- **EXERCISE GOAL**: Which lines of the material contain the word "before"? Show each one.

====== DATA ======

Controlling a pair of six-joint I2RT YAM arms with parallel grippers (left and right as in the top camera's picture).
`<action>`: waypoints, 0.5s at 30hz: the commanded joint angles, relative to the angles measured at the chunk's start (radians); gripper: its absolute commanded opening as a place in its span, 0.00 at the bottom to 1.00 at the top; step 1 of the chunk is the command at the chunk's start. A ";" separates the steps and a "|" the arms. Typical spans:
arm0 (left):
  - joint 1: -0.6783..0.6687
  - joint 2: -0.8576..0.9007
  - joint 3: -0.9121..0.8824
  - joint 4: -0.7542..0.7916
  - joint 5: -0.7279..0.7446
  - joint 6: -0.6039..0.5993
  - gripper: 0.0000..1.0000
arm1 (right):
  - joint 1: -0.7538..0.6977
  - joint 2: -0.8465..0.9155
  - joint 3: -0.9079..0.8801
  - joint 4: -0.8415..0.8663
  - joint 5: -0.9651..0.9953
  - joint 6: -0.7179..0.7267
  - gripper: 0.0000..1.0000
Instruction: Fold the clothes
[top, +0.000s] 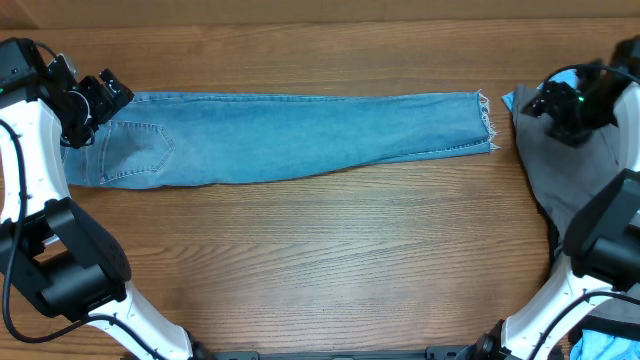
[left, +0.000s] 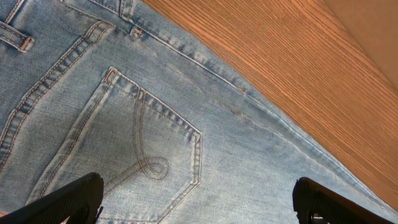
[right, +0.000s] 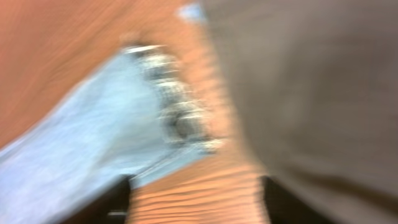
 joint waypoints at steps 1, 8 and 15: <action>0.000 -0.024 0.026 0.004 0.011 0.011 1.00 | 0.086 -0.009 0.025 0.027 -0.161 -0.035 0.20; 0.000 -0.024 0.026 0.004 0.011 0.011 1.00 | 0.312 -0.005 -0.144 0.287 -0.036 -0.034 0.18; 0.000 -0.024 0.026 0.004 0.011 0.011 1.00 | 0.434 -0.003 -0.359 0.552 0.081 -0.032 0.18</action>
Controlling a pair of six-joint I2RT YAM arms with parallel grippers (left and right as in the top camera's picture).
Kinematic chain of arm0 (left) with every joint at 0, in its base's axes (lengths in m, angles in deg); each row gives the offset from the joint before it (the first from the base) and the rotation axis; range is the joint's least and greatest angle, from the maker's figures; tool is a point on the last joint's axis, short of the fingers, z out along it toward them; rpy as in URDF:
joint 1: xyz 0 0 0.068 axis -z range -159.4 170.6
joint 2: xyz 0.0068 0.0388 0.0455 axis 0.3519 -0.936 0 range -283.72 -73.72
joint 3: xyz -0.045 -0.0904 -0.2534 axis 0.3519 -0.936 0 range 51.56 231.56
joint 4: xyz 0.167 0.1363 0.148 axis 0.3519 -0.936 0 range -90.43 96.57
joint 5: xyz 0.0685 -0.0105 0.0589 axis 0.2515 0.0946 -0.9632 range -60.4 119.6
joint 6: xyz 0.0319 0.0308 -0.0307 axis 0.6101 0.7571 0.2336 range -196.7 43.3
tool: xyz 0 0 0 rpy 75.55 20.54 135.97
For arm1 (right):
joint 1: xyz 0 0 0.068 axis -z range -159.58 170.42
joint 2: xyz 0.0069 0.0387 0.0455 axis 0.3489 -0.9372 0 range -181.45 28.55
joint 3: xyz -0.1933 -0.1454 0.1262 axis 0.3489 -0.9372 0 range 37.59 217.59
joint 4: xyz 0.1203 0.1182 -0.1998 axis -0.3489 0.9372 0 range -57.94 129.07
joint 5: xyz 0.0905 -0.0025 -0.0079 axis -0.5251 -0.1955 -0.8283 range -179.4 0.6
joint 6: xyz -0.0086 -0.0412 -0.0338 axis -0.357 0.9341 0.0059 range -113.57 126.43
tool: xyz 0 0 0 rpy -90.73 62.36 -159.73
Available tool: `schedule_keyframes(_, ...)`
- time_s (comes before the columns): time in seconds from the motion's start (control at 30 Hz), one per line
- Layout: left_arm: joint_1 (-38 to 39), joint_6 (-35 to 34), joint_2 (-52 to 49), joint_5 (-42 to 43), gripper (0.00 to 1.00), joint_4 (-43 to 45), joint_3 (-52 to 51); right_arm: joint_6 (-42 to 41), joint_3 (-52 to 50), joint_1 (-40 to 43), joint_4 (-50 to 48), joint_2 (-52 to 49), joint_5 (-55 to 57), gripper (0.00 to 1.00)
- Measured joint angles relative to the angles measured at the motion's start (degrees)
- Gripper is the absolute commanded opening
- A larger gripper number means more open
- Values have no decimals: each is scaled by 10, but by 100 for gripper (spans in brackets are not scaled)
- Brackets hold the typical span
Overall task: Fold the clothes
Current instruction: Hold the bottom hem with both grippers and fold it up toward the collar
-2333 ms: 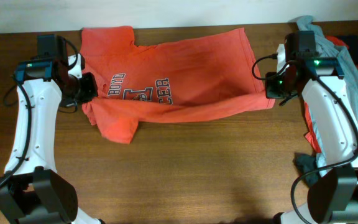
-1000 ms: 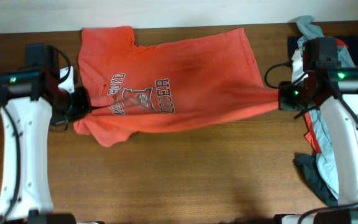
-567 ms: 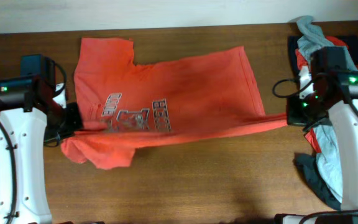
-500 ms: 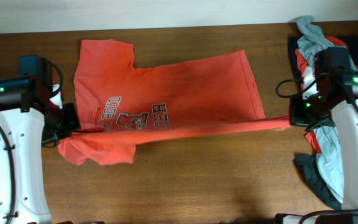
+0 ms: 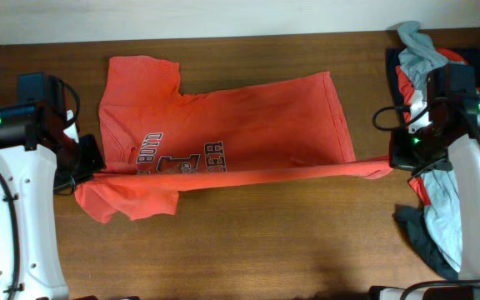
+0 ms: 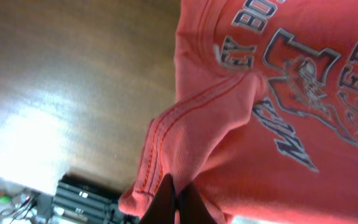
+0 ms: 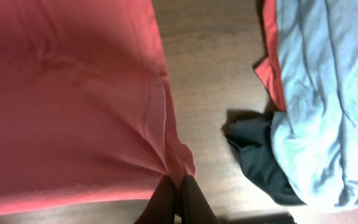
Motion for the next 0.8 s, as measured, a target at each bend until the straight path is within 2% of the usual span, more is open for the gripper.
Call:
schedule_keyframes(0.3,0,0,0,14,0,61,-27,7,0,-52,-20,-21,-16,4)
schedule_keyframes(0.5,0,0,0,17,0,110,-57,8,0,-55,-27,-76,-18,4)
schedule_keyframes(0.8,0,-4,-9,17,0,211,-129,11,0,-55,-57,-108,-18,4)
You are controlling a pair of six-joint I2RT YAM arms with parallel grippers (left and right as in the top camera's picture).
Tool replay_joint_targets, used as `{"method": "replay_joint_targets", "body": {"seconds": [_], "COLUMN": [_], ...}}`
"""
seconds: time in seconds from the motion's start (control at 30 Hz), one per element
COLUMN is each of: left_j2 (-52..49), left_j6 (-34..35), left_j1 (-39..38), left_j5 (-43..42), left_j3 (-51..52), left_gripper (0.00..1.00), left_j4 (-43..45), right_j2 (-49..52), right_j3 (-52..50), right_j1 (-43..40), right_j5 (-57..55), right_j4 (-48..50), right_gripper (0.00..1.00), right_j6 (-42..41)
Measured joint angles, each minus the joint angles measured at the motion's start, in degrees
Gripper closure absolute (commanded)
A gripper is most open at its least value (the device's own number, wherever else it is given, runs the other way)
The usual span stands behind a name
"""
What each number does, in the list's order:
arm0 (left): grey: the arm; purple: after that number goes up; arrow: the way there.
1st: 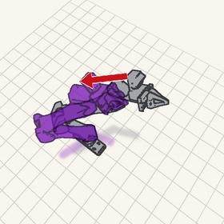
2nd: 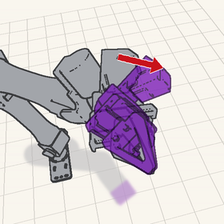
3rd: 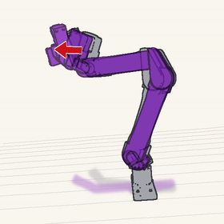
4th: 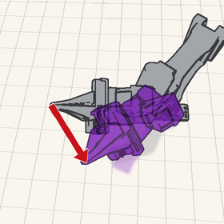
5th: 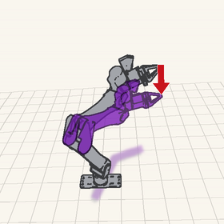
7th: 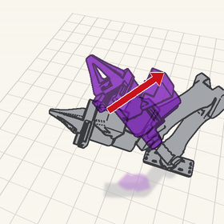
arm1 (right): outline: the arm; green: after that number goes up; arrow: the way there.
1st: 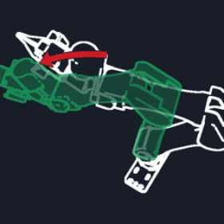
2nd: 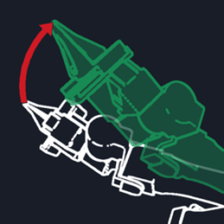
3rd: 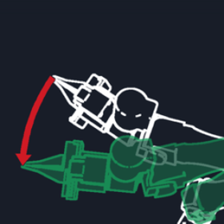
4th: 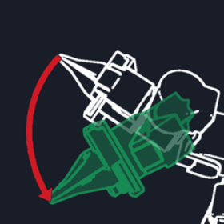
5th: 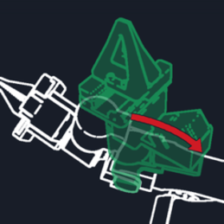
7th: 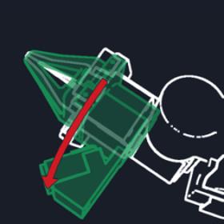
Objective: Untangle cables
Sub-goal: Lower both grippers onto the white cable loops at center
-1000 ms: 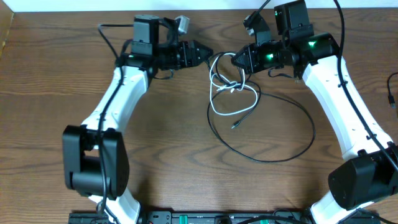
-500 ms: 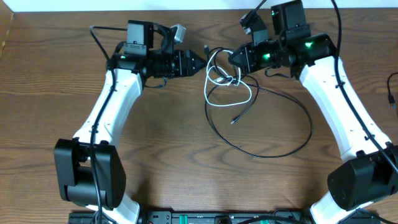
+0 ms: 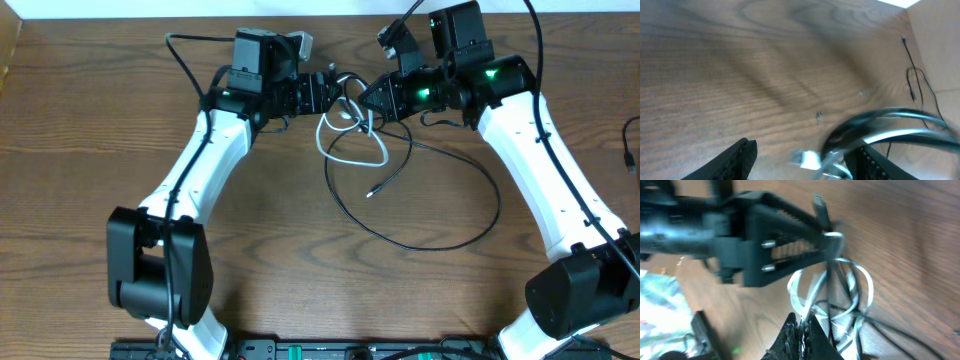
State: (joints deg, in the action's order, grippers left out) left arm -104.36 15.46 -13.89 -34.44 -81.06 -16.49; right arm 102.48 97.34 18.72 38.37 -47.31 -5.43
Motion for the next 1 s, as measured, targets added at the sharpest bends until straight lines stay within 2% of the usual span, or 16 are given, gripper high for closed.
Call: {"method": "replay_joint_targets", "body": {"seconds": [0.27,0.43,0.47,0.6,0.73,1.0], "left_j2": [-1.8,-1.8,-1.8,-1.8,-1.8,-1.8], "left_j6": [2.9,4.1,4.2,4.2,4.1,4.9], "left_j1": [-2.7,-2.8,-2.7,-1.8,-1.7,-5.0], "left_j5": [3.4,4.9,5.3,8.2,11.0,17.3], "left_j3": [0.0,0.0,0.0,0.0,0.0,0.0], "left_gripper": [0.38,0.39,0.39,0.39,0.39,0.39], "left_j4": [6.9,4.2,3.0,-3.4,-7.2,-9.4], "right_j2": [-0.8,-3.2,-3.3,-1.9,1.5,8.9], "right_j3": [0.0,0.0,0.0,0.0,0.0,0.0], "right_j1": [0.0,0.0,0.0,-0.1,-0.7,-2.6], "right_j5": [6.4,-2.0,-5.7,-12.3,-14.9,-15.7], "right_j4": [-0.6,-2.7,-2.8,-3.0,-2.5,7.6], "right_gripper": [0.99,0.98,0.96,0.72,0.61,0.54], "right_j6": [0.0,-0.3,-0.7,-2.0,-3.0,-4.4]}}
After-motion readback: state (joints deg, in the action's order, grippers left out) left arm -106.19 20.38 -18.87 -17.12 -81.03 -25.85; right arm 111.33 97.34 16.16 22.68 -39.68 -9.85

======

- **EXPECTED OUTPUT**:
Kinematic chain of arm0 (left) with every joint at 0, in its base's axes (lengths in m, angles in deg); each row gives the offset from the joint before it (the first from the base) and the rotation axis; range is the joint's least and greatest angle, from the maker's figures; tool is a point on the last joint's axis, short of the fingers, z out along it toward them; rpy as in URDF:
- time_s (comes before the columns): time in seconds from the motion's start (control at 30 Hz), one per line

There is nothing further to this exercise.